# Aim of the task
Throughout the listing below, show every line in which "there" occurs.

# Given information
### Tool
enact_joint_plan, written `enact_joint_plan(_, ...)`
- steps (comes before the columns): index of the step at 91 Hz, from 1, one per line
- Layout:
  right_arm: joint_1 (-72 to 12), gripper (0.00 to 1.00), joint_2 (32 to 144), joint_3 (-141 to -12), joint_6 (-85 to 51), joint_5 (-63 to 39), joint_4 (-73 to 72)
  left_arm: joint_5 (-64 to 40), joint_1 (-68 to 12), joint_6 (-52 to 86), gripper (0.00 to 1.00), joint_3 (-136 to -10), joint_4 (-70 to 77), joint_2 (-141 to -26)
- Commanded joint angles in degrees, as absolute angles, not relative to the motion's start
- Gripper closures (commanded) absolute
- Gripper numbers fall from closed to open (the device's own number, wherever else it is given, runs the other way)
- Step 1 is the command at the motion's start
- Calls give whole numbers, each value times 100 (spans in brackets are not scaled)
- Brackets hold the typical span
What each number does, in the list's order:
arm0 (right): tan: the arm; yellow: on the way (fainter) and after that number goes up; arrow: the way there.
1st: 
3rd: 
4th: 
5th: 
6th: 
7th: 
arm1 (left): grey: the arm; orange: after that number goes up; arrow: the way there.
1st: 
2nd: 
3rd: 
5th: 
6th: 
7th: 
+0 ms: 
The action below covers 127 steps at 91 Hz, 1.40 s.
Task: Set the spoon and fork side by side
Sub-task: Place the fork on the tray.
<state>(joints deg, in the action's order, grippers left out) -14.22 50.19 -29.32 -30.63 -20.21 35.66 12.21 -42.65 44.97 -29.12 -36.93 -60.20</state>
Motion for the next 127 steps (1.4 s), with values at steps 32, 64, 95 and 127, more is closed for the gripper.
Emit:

# Exercise output
arm0 (right): tan: the arm; yellow: on the way (fainter) and after that number goes up; arrow: the way there.
arm1 (left): grey: the arm; orange: after that number goes up; arrow: the way there.

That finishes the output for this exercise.